▶ **DESCRIPTION OF THE TASK**: Your copy of the listing should be exact and should contain no pictures.

DATA SECTION: Begin

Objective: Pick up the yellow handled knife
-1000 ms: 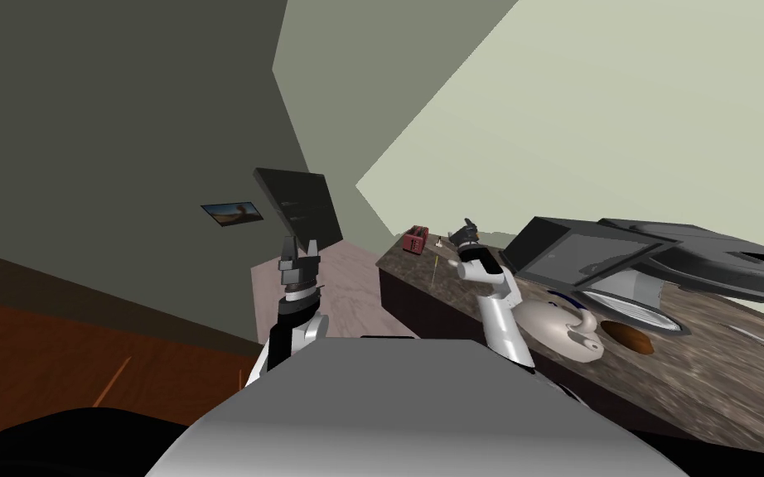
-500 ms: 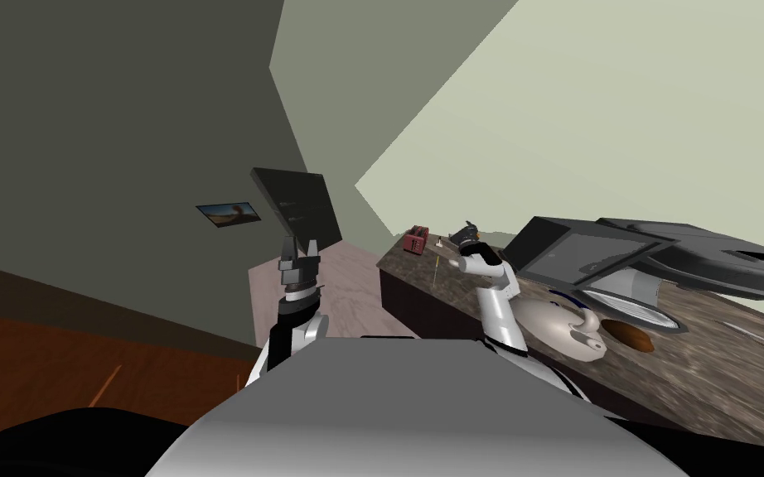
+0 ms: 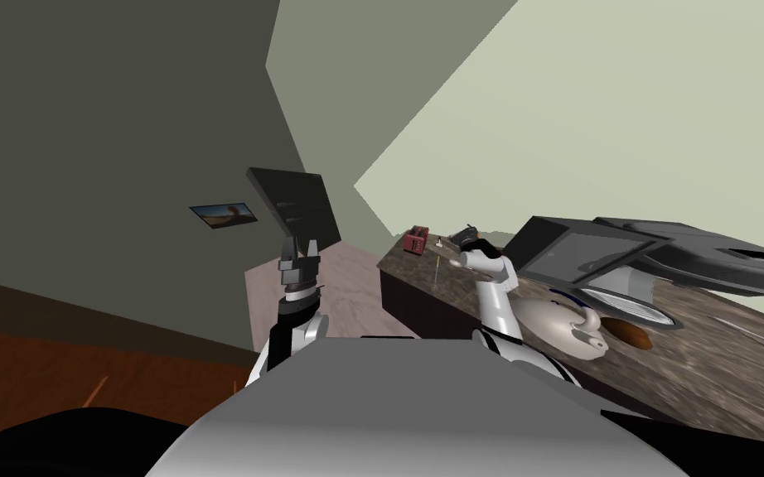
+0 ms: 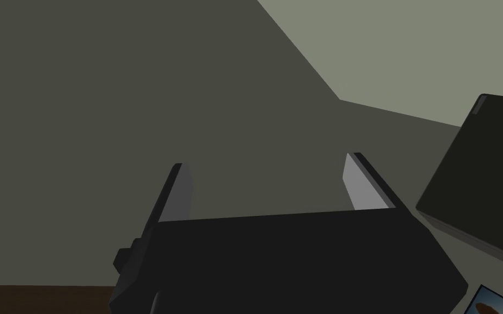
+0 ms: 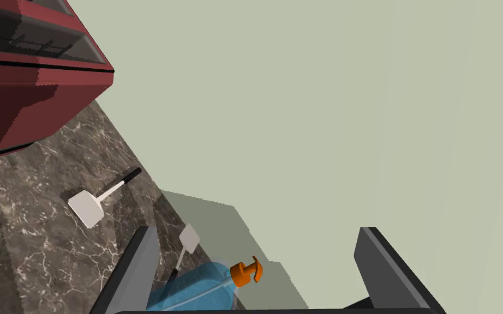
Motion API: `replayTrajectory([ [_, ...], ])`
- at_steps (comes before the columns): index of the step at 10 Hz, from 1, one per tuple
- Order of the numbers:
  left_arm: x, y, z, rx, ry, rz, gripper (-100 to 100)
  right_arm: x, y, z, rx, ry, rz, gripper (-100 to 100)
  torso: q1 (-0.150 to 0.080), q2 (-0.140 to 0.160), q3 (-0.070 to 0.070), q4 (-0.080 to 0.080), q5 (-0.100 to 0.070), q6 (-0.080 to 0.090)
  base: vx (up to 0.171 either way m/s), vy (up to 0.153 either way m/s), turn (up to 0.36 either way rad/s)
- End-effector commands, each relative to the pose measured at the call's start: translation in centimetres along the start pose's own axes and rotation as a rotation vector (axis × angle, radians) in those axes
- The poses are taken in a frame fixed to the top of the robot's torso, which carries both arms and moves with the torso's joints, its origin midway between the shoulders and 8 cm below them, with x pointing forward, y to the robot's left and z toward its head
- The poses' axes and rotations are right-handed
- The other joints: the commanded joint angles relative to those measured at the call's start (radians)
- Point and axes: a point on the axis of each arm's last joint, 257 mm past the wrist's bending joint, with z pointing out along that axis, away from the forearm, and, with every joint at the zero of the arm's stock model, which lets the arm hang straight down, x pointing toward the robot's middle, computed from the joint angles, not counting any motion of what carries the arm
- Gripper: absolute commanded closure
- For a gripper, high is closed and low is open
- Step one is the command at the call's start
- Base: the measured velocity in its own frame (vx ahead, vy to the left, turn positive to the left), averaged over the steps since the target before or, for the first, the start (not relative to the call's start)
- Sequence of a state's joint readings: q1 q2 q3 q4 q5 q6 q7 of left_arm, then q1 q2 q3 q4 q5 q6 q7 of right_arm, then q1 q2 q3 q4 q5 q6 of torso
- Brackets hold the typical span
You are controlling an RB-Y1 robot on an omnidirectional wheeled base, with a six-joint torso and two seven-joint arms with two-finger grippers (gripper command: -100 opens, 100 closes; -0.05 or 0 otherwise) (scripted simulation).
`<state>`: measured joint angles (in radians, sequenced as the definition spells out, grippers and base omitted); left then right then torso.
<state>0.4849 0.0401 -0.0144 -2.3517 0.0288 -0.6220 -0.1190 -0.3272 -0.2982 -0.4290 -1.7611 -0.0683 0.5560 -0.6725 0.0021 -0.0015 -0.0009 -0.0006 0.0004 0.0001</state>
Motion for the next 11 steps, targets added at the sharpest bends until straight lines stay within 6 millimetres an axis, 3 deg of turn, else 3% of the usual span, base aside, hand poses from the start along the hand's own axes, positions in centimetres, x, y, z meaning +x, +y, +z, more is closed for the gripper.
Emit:
replayTrajectory([
  [1, 0.0, 0.0, 0.0, 0.0, 0.0, 0.0, 0, -0.5, -0.4, 0.2, 0.024, -0.022, 0.011, -100, 0.0, 0.0, 0.0, 0.0, 0.0, 0.0, 0.01, 0.019, 0.005],
  [7, 0.0, 0.0, 0.0, 0.0, 0.0, 0.0, 0, -4.3, -2.3, 2.4, 0.138, -0.181, 0.194, -100, 0.001, 0.0, 0.0, 0.0, 0.0, 0.0, 0.024, 0.039, -0.037],
  [11, 0.0, 0.0, 0.0, 0.0, 0.0, 0.0, 0, -7.4, -5.5, 2.4, 0.239, -0.303, 0.268, -100, 0.0, 0.0, 0.0, 0.0, 0.0, 0.0, 0.026, 0.04, -0.029],
])
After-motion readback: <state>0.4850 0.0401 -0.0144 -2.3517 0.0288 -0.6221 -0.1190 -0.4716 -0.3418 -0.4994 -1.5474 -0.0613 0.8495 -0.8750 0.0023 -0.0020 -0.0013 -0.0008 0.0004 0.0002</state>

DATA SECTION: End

▶ **WRITTEN RESPONSE**:
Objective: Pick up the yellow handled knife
-1000 ms: 
-500 ms: 
+0 ms: 
+0 ms: 
+0 ms: 
Motion API: `replayTrajectory([ [_, ...], ])`
- at_steps (comes before the columns): index of the step at 10 Hz, from 1, one per tuple
- Order of the numbers:
  left_arm: x, y, z, rx, ry, rz, gripper (-100 to 100)
  right_arm: x, y, z, rx, ry, rz, gripper (-100 to 100)
  torso: q1 (-0.150 to 0.080), q2 (-0.140 to 0.160), q3 (-0.070 to 0.070), q4 (-0.080 to 0.080), q5 (-0.100 to 0.070), q6 (-0.080 to 0.090)
  base: vx (up to 0.171 either way m/s), vy (up to 0.153 either way m/s), turn (up to 0.36 either way rad/s)
- End-effector commands, each relative to the pose measured at the call's start: translation in centimetres along the start pose's own axes and rotation as a rotation vector (axis × angle, radians) in those axes
- The poses are taken in a frame fixed to the top of the robot's torso, which carries both arms and moves with the torso's joints, its origin midway between the shoulders and 8 cm below them, with x pointing forward, y to the robot's left and z toward its head
- The poses' axes and rotations are right-handed
- The other joints: the commanded joint angles relative to those measured at the call's start (radians)
- Point and axes: a point on the axis of each arm's last joint, 257 mm past the wrist's bending joint, with z pointing out along that axis, away from the forearm, and, with every joint at the zero of the arm's stock model, which lets the arm hang straight down, x pointing toward the robot's middle, computed from the joint angles, not counting any motion of what carries the arm
- Gripper: absolute commanded closure
- For a gripper, high is closed and low is open
- Step one is the command at the call's start
- Base: the measured velocity in its own frame (vx ahead, vy to the left, turn positive to the left), averaged over the steps since the target before or, for the first, the start (not relative to the call's start)
- Sequence of a state's joint readings: q1 q2 q3 q4 q5 q6 q7 of left_arm, then q1 q2 q3 q4 q5 q6 q7 of right_arm, then q1 q2 q3 q4 q5 q6 of torso
- Brackets hold the typical span
You are controlling an RB-Y1 robot on an omnidirectional wheeled base, with a six-joint torso and two seven-joint arms with two-finger grippers (gripper command: -100 opens, 100 closes; -0.05 or 0 otherwise) (scripted simulation).
`<state>`: measured joint angles (in radians, sequenced as the definition spells out, grippers and base omitted); left then right then torso.
<state>0.4849 0.0401 -0.0144 -2.3517 0.0288 -0.6220 -0.1190 -0.3272 -0.2982 -0.4290 -1.7611 -0.0683 0.5560 -0.6725 0.0021 -0.0015 -0.0009 -0.0006 0.0004 0.0001</state>
Motion for the next 11 steps, targets added at the sharpest bends until straight lines stay within 6 millimetres an axis, 3 deg of turn, else 3% of the usual span, base aside, hand poses from the start along the hand's own axes, positions in centimetres, x, y, z meaning +x, +y, +z, more is closed for the gripper.
Emit:
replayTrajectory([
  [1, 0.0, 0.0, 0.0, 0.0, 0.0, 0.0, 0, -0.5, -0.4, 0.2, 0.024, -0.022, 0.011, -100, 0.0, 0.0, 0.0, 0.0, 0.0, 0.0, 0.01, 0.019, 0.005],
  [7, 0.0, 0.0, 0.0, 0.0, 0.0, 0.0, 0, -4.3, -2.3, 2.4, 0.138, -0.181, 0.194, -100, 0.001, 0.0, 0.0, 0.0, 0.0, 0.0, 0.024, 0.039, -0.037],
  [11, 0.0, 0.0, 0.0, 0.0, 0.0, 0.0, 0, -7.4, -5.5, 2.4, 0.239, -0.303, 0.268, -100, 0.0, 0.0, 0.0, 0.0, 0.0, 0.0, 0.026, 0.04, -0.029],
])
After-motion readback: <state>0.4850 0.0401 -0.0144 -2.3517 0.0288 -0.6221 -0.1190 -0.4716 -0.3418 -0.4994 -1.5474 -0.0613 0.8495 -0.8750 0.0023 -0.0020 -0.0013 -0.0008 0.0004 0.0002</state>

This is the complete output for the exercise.